Celiac disease (CD) is a common auto-immune disorder induced by gluten ingestion in genetically susceptible individuals (HLA-DQ2/DQ8). Gluten induces small-bowel villous atrophy and a specific immune response characterized by the production of CD-autoantibodies against transglutaminase 2 (anti-TG2) and endomysium (EMA). In symptomatic patients with positive-serum antibodies and villous atrophy, the diagnosis of CD is clearcut.

However, 10-30% of patients evaluated for suspected CD show only mild histopathologic changes and fluctuating serologic markers, a condition identified as potential CD. In such cases the diagnosis may remain uncertain.

CD-autoantibodies are produced by intestinal B-cells in the early phases of the disease, before their appearance in the serum and when the duodenal mucosa is still normal. Intestinal CD-antibodies (I-CD-abs) are a marker of CD, have a high sensitivity and specificity for CD and identify those patients with potential CD who are at risk of progression to villous atrophy. I-CD-abs can be detected by double immunofluorescence staining on frozen duodenal sections or by using an endomysial antibody assay in the culture medium of duodenal biopsies (EMAbiopsy).

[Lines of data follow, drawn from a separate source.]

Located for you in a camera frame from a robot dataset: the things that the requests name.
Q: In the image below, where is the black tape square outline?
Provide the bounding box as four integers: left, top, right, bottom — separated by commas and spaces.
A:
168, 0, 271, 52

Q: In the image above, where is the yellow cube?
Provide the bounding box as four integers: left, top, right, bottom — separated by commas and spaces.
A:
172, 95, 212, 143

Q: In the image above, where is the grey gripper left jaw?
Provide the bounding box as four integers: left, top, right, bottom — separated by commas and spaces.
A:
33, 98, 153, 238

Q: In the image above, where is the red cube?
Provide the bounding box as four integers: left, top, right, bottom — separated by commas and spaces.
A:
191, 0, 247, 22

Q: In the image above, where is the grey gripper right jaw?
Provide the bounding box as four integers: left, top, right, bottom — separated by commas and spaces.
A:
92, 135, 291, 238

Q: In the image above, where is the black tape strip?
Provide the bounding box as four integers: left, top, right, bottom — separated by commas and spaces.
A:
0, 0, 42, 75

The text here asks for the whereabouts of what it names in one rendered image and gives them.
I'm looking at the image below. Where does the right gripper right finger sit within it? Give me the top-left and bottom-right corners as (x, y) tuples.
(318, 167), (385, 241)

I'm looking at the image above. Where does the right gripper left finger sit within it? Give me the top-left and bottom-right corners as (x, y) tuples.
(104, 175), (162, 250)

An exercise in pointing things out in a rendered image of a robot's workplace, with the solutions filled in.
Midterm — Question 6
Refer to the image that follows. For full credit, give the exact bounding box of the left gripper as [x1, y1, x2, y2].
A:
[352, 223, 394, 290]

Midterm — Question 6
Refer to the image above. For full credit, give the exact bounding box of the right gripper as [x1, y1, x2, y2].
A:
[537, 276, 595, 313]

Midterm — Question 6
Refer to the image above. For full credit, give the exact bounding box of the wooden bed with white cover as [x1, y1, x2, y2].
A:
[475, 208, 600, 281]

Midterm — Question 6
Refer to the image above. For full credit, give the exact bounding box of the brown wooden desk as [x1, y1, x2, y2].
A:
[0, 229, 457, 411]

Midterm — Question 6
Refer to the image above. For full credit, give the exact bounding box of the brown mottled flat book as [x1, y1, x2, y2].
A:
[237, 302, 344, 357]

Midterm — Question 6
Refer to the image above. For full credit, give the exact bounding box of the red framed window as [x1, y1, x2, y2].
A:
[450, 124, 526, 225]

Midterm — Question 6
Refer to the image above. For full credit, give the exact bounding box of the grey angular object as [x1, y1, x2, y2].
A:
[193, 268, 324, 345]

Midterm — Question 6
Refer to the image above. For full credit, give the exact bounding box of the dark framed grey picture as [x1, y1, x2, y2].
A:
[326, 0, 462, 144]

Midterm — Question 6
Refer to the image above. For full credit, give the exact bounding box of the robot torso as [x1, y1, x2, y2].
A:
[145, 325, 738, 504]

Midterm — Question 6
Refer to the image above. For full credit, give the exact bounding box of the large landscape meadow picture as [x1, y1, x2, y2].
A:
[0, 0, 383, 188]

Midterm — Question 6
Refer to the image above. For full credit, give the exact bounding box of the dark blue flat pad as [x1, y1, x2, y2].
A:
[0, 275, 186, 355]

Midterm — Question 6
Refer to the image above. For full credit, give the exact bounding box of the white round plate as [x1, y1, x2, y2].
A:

The diagnostic accuracy of these techniques is comparable as they both have high sensitivity and specificity. However, their implementation in clinical practice is limited because they require both experienced operators and well-equipped laboratories. There is an unmet need: the development of a new simple and effective diagnostic tool that any gastroenterology unit can use in routine diagnostics to ensure a prompt diagnosis in suspected CD patients, who may benefit from a therapy based on gluten-free diet, and to reduce both unnecessary medical investigations and diagnostic delays.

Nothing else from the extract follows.